Modern readers of economics do not find it strange when an economist uses thought experiments to help simplify and clarify complex economic arguments. Members of the Austrian school resort to this process as a matter of course because it helps them establish the logic of human action, which every economic actor must face when making decisions about what to produce or what to exchange. Bastiat repeatedly used the fictional figure of Robinson Crusoe, shipwrecked on his Island of Despair, in his thought experiments to show the obstacles that need to be overcome in order for Crusoe to achieve some level of prosperity, the opportunity costs of using one's time on one task rather than another, the need to deprive himself of some comforts in order to accumulate some savings, and (when Friday and visitors from other islands appear on the scene) the benefits of the division of labor and the nature of comparative advantage in trade.

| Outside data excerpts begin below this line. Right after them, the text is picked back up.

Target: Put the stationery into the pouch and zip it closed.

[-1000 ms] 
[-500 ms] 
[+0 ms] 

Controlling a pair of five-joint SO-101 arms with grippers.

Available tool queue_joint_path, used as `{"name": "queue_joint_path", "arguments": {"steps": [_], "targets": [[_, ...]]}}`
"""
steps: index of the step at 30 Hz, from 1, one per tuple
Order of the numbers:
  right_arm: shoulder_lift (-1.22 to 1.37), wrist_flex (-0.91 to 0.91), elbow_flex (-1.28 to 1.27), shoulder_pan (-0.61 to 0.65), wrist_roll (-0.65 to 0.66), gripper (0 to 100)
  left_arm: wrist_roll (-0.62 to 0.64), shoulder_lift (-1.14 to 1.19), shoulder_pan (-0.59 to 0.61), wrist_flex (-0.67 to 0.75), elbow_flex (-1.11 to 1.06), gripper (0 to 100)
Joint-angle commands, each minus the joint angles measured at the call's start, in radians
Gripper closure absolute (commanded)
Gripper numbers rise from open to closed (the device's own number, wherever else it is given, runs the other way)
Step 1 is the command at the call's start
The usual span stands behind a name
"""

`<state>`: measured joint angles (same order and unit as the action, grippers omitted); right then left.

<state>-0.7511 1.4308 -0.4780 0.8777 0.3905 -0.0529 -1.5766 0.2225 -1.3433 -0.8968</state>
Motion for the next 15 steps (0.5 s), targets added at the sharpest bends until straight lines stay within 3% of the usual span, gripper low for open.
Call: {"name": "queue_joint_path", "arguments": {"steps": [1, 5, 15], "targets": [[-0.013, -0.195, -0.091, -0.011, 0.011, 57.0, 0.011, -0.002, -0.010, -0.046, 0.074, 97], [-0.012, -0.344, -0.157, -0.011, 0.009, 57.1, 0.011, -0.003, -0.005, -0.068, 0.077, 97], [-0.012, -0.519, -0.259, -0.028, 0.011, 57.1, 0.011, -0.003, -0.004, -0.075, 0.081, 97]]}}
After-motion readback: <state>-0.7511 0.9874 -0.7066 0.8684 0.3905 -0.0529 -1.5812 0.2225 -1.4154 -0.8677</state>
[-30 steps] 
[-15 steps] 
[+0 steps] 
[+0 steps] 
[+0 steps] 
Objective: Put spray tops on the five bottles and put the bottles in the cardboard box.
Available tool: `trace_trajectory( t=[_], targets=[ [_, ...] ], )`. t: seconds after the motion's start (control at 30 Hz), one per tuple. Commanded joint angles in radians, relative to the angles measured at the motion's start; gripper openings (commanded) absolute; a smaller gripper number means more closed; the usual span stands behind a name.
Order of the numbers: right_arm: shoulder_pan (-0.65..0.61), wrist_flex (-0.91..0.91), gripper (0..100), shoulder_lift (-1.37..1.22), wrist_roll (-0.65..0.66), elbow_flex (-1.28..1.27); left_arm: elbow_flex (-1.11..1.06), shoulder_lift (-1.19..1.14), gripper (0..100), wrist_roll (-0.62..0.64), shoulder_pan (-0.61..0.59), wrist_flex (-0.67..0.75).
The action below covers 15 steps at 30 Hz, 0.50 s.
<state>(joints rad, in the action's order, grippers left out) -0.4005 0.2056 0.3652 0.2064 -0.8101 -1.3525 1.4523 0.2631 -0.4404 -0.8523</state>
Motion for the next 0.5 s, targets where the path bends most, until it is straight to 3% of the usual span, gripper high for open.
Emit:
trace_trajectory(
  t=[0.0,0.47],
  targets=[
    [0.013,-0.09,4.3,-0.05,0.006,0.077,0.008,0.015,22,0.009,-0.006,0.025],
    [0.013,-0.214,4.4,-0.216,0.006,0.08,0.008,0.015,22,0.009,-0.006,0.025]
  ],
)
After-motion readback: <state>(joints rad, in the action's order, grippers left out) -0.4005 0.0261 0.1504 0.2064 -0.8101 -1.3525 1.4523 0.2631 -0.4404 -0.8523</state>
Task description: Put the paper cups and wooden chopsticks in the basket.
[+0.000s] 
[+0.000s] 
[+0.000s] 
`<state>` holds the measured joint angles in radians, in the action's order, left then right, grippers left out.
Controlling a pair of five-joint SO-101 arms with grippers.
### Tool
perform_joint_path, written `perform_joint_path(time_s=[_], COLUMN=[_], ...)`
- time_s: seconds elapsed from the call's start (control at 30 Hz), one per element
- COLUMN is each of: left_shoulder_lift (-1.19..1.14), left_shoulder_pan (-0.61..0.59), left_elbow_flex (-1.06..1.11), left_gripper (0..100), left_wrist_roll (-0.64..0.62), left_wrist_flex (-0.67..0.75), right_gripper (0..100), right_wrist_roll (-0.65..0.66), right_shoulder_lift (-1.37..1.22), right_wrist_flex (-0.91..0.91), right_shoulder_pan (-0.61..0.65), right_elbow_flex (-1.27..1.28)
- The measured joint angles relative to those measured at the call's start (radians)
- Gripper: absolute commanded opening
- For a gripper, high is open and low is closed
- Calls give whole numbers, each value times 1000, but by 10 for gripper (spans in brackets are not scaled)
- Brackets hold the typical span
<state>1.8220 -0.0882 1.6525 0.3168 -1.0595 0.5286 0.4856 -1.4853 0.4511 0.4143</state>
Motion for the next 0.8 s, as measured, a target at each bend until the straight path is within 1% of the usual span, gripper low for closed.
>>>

Bastiat is the first economist to make extensive use of Crusoe economics to create these thought experiments to explain human action. A search in the Online Library of Liberty for references to Robinson Crusoe in works written before Bastiat in 1847 finds none in the works of Adam Smith or David Ricardo, or in J.B. Say's Treatise on Political Economy. There are only single references scattered across the writings of economists who were writing in the 1810s, 1820s, and 1830s, such as Jeremy Bentham, Jane Marcet, Thomas Babington Macaulay, Richard Whately, and Thomas Hodgskin, and none of them uses the Robinson Crusoe analogy to express serious economic ideas. Whately (1831) firmly rejected the use of Crusoe in any discussion of the nature of political economy because in his view the study of economics was the study of exchanges and, since Crusoe did not engage in exchanges, he was "in a situation of which Political-Economy takes no cognizance." Thus Bastiat's extensive use of Crusoe economics between 1847 and 1850 may well be an original contribution to economic reasoning.
That he is able to interweave fictional stories taken from literature with profound and original insights into economic theory is another clear example of Bastiat's skill and sophistication as a writer.
Hence I conclude, in opposition to Don Boudreaux, that Bastiat is largely wasted on the young and that one needs quite a few more years under the belt before he can be fully appreciated in all his richness and complexity.
Endnotes
[52] Frédéric Bastiat, Economic Sophisms, trans. Arthur Goddard, introduction by Henry Hazlitt (Irvington-on-Hudson: Foundation for Economic Education, 1996). Chapter: Second Series, Chapter 14: Something Else. </title/276/23402>.]